Select all lines holding the word "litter" from the entries that follow.

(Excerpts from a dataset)
+---+
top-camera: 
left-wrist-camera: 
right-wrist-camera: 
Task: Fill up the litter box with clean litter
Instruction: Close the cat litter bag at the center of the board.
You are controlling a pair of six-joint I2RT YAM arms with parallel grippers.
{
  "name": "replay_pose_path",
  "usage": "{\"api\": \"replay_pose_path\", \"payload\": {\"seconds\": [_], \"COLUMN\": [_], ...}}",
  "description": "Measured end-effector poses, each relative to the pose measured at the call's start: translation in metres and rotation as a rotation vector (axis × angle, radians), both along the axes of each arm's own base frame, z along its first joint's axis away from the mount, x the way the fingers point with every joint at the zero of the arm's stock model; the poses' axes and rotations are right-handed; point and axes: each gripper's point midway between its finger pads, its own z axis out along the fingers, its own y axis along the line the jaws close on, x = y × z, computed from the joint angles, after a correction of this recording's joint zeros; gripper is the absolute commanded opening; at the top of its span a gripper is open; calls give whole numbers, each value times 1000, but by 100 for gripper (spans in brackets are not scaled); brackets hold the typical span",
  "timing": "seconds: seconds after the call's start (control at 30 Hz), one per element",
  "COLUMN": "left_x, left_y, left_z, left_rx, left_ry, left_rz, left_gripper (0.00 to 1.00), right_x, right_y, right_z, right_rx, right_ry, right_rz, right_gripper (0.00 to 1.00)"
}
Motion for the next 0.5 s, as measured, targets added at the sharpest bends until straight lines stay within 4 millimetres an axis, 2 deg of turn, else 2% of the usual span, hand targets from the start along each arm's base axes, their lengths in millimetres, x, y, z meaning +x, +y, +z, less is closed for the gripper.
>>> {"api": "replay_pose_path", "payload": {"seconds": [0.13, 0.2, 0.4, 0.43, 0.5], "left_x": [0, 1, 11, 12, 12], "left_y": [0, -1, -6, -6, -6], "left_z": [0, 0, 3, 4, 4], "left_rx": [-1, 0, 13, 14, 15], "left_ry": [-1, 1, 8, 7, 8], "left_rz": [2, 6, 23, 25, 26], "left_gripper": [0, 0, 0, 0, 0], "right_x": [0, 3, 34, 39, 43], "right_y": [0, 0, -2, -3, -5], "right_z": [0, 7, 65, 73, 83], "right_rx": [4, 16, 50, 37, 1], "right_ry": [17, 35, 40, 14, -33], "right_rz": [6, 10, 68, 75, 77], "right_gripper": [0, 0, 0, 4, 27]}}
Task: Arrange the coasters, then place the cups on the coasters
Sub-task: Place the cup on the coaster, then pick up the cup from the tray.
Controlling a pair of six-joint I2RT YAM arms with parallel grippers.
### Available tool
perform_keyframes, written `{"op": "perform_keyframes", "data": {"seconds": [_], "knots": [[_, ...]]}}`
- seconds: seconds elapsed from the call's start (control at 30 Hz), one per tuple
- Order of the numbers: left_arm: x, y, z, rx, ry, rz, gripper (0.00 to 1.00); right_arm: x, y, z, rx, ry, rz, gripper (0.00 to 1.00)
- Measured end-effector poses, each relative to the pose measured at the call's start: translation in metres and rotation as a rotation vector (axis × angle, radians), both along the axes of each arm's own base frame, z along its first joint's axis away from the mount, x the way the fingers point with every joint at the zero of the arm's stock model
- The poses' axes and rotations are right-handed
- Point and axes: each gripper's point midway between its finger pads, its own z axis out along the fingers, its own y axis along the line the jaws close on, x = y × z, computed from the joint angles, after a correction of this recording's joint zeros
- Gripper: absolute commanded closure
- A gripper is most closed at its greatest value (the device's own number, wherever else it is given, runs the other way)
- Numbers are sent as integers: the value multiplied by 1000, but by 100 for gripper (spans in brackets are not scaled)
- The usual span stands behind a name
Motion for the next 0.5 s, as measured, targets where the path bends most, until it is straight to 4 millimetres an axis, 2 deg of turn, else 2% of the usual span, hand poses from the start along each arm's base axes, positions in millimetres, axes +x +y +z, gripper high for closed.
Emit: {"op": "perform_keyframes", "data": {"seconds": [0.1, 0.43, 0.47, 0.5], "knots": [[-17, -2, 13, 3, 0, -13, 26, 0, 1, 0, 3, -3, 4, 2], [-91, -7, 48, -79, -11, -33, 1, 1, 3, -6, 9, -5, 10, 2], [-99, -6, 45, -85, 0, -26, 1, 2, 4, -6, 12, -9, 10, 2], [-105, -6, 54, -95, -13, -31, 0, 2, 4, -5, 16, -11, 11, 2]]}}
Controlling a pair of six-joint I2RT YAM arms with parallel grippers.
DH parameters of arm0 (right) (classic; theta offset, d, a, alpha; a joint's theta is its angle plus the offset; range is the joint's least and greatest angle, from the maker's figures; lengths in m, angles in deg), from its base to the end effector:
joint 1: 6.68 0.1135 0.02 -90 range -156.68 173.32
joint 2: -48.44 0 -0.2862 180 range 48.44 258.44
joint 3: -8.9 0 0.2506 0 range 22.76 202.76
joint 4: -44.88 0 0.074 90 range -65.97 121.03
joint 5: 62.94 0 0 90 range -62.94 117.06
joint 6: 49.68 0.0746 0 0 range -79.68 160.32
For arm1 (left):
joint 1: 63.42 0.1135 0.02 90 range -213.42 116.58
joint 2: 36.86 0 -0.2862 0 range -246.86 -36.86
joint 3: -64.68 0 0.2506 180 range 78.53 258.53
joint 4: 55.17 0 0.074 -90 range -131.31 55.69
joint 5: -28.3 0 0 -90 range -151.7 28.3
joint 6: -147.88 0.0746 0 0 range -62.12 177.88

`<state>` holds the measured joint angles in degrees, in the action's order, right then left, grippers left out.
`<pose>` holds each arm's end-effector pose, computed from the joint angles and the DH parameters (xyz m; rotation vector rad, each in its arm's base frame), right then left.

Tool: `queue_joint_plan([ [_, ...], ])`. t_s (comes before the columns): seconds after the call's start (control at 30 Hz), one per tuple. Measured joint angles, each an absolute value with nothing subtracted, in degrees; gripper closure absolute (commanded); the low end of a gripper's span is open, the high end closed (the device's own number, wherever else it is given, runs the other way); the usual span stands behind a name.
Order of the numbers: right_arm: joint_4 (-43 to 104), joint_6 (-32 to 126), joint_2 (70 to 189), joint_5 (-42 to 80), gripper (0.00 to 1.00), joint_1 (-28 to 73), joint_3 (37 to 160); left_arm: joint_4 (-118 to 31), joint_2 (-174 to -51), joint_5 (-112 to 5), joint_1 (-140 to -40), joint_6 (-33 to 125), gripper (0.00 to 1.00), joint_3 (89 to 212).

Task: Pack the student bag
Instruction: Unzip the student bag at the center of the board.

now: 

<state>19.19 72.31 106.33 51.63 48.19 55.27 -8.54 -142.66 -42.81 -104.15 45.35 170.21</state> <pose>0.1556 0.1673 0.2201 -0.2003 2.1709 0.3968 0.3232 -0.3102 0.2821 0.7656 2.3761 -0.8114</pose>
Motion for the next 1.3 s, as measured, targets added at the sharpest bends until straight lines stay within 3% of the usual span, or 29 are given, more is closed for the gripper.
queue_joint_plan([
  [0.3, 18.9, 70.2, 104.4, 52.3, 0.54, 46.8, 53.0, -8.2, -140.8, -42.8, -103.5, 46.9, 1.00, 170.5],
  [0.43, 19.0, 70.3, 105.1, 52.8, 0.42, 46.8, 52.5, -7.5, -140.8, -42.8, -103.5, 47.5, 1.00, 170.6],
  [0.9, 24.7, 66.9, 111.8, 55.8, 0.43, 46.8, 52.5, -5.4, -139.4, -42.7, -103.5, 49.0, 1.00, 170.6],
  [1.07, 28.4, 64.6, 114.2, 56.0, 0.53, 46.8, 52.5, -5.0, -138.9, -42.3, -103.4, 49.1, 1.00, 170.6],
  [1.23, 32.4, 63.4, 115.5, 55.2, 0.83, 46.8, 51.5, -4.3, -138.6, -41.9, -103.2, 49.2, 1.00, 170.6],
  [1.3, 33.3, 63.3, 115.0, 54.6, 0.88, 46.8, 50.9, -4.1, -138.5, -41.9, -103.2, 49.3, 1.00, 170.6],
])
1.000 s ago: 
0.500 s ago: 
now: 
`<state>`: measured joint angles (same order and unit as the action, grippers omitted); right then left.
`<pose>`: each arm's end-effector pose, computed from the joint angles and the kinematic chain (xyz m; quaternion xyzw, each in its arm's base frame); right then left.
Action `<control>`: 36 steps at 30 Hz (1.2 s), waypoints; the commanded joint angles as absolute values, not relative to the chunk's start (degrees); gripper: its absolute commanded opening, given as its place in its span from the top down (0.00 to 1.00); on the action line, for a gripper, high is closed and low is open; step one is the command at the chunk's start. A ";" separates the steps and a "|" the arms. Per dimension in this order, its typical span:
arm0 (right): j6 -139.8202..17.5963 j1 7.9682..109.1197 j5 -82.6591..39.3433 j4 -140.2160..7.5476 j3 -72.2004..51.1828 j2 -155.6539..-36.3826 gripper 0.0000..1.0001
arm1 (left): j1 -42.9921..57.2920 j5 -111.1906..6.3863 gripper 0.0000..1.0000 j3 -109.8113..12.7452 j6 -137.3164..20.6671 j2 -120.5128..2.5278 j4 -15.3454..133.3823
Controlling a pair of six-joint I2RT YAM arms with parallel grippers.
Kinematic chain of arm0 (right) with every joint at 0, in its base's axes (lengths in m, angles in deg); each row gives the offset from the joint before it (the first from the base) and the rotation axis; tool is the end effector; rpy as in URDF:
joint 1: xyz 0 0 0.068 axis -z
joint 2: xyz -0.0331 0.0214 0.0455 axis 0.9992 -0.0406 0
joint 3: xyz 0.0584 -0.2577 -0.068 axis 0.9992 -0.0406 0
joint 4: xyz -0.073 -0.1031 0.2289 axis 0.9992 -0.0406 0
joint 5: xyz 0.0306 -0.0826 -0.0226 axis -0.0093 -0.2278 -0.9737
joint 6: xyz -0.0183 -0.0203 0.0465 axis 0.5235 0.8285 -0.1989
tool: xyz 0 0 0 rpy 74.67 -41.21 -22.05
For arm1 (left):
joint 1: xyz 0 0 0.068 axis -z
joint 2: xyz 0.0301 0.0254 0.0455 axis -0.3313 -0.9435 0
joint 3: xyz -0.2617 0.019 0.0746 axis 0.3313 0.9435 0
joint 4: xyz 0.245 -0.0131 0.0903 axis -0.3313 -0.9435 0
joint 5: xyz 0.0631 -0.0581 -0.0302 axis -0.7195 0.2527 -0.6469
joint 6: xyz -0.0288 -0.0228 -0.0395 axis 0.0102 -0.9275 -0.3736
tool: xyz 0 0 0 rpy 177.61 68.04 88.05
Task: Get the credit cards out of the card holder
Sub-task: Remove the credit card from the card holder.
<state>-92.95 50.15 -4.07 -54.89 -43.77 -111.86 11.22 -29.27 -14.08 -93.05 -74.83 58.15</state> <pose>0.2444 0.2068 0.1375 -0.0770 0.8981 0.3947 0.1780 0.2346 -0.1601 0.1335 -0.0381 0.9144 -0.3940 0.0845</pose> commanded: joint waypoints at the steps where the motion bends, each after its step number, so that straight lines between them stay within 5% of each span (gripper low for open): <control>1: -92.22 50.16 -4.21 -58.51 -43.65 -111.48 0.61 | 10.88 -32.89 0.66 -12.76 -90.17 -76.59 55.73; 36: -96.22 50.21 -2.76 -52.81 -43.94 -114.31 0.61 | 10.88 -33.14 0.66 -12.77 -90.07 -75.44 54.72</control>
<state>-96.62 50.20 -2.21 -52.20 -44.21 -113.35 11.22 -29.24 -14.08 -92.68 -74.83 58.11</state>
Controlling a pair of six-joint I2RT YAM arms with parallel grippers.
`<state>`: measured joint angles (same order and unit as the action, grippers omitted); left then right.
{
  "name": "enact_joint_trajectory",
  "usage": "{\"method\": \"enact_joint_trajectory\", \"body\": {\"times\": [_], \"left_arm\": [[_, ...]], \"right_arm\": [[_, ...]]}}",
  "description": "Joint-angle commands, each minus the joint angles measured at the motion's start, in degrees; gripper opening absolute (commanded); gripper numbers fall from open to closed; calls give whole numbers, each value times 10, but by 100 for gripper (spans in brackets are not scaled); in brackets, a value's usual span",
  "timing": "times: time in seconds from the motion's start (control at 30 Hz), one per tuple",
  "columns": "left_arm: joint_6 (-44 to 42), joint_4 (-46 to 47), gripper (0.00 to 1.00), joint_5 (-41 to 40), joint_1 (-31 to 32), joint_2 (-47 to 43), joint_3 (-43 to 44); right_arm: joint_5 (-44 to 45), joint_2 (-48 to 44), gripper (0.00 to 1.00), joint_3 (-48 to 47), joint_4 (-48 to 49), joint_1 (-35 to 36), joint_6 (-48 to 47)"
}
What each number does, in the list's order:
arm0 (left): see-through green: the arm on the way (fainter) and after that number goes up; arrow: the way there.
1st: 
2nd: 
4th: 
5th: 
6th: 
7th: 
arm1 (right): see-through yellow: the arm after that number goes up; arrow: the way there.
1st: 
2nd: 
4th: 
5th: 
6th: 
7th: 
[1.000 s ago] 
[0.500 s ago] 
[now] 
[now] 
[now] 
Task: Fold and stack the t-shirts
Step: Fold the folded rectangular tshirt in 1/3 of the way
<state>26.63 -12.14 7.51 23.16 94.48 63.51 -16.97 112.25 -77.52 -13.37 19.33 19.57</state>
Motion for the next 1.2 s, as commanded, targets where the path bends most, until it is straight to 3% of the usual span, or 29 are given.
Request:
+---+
(Exercise result)
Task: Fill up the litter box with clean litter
Instruction: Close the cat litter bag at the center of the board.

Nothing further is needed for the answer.